The presidential election reached its conclusion late Tuesday night, with incumbent Barack Obama earning a second term in the Oval Office over challenger Mitt Romney. The result thrilled Obama’s supporters, who waited well past midnight to hear their candidate proclaim victory under the night sky in Chicago, reviving the inspirational rhetoric that drove voters in 2008. And it was a night of anguish for the Romney camp, with the team searching for an explanation — after all, if Romney had merely received as many votes as John McCain did in 2008, he would have won the election — and with Republicans astonishingly losing ground in the Senate when they hoped to instead overtake the left-wing majority.

In a rare election year where prominent leaders in both parties acknowledged that the incumbent was vulnerable, more of the post-election soul-searching has come from Republicans than Democrats. (Which makes sense — why should Democrats question themselves after winning?) Naturally, many commentators have pointed to Romney himself as the reason for the right-wing failure, noting that the stagnant economy, the Benghazi terrorist attack, and the impending fiscal cliff were among numerous opportunities on which Romney failed to showcase how his leadership would be an improvement. Others have instead pointed to Karl Rove, who handled the Republicans’ $1 billion campaign to unseat Obama, as the scapegoat amid inaccurate polling, a weak ground game, and a misguided push to swipe Pennsylvania from Obama’s electoral map in the eleventh hour. Numerous campaign staffers have turned instead to the new ORCA election-day monitoring system, which was designed to give the team unprecedented mobile tools to track voter turnout. ORCA had not been properly tested and was still loaded with bugs, which ultimately resulted in a series of election-day crashes that left the team blind to what was happening around them.

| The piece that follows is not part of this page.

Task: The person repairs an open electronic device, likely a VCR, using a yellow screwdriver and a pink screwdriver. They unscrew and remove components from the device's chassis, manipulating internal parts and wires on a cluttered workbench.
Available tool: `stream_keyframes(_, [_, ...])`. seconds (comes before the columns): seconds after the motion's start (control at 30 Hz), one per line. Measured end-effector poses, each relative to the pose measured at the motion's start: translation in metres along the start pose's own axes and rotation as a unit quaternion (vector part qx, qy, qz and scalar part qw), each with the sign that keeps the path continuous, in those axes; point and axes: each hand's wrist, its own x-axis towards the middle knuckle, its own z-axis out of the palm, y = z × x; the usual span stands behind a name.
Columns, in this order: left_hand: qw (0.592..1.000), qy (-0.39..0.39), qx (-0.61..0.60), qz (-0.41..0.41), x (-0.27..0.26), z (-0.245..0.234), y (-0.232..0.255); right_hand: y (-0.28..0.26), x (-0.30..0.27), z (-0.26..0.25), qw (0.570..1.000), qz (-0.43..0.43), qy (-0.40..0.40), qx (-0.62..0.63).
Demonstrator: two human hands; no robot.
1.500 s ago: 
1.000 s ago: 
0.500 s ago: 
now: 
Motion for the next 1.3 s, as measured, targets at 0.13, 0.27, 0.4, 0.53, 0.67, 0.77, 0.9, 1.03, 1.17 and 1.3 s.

The Republican party as a whole is now struggling with its identity, particularly after losing decisively among Latino and female voters. Immigration reform is one of many topics that Republicans have been forced to reconsider as speculation mounts about whether the party must change to survive. Others argue that the Tea Party’s influence, which has pushed Republicans further to the right of the political spectrum, cost them the 2012 contest and will continue hurting their chances in the future. And some have even speculated that the outcome had little to do with the people involved, but that Hurricane Sandy shifted the tide toward the incumbent by presenting him with one last opportunity to showcase his presidential style.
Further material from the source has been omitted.